Families depend upon elder care facilities, nursing homes and hospitals to care for or treat elderly loved ones. Despite nearly 135,000 fatalities among residents and staff, new federal data states that only 55% of nursing home staff are vaccinated against COVID-19. Conversely, residents are 78% vaccinated.
The good news is the number of COVID-related fatalities declined steeply in recent months. However, variants are still a problematic issue, and there are instances when the vaccinated contract the virus.
Should staff vaccinate?
It’s in the best interests of everyone to get vaccinated, but not all facilities require it. The unfortunate financial reality is that nursing home staff are not well paid and do not get sick pay, which means they may show up to work when they should stay home. They often work at multiple facilities to make ends meet. They come into close contact with immune-compromised residents, particularly during feeding, baths and dressing. Because of difficulties in finding staff, they are also attending higher than the recommended number of patients.
A cautionary tale
According to the Centers for Disease Control and Prevention, these concerns over nursing home safety played out last March at a Kentucky nursing home.
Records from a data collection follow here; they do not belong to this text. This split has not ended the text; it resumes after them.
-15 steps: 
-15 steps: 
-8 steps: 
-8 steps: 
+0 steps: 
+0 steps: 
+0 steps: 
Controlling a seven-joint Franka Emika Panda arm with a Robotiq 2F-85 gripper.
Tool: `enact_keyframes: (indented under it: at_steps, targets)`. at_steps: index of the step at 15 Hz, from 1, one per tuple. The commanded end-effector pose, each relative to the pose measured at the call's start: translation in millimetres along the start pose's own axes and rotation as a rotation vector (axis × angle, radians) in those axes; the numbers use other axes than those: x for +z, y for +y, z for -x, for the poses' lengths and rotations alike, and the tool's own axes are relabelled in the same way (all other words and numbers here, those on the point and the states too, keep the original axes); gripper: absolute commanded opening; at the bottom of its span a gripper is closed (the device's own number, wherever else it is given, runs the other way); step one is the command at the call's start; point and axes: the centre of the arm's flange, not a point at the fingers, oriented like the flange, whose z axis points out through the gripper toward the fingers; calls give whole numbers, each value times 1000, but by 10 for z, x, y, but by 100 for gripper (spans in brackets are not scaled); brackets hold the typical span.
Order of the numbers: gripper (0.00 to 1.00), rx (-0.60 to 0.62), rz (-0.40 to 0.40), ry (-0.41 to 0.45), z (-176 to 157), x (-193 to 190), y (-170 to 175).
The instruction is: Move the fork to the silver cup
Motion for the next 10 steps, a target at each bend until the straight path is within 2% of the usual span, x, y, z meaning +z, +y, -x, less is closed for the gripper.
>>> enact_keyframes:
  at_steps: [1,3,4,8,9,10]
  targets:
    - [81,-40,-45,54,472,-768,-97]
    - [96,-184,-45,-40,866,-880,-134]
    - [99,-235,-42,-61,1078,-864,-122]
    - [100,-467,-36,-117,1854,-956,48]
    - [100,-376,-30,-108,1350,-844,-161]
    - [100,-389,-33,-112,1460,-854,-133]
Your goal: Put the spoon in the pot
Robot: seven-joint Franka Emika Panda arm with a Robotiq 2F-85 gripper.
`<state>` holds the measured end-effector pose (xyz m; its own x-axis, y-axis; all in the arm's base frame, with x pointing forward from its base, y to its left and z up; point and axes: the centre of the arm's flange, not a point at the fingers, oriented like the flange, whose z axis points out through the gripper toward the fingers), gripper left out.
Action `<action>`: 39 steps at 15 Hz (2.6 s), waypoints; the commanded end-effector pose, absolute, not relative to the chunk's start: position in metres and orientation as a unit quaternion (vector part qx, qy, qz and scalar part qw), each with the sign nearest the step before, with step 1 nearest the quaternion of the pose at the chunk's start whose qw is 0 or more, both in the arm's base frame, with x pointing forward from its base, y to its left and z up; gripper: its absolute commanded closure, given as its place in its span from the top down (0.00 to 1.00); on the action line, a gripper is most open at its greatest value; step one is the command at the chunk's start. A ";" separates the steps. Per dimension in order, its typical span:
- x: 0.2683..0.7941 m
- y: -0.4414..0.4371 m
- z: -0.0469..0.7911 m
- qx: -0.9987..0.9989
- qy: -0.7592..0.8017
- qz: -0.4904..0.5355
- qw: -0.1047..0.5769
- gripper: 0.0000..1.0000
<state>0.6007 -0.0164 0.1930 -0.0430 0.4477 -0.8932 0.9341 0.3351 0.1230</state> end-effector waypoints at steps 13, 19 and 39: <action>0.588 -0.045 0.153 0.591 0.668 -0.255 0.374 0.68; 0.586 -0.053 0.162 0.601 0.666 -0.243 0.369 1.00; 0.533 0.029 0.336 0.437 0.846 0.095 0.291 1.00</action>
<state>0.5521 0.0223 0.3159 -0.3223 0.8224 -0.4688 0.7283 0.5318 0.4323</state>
While 75 of 83 residents were vaccinated, only 61 of the 116 workers were vaccinated. It led to an outbreak where 50 people became infected with the virus, including 18 vaccinated residents. Three residents died, including one vaccinated resident. It would have been worse if many residents were not vaccinated, but officials tied the outbreak to a worker.
No one can afford to take unnecessary risks
Families with elderly loved ones living in one of these facilities should share their concerns with the administration. They then may need to act if the response is unsatisfactory or, worse, the conditions become unsafe because the staff spreads the virus.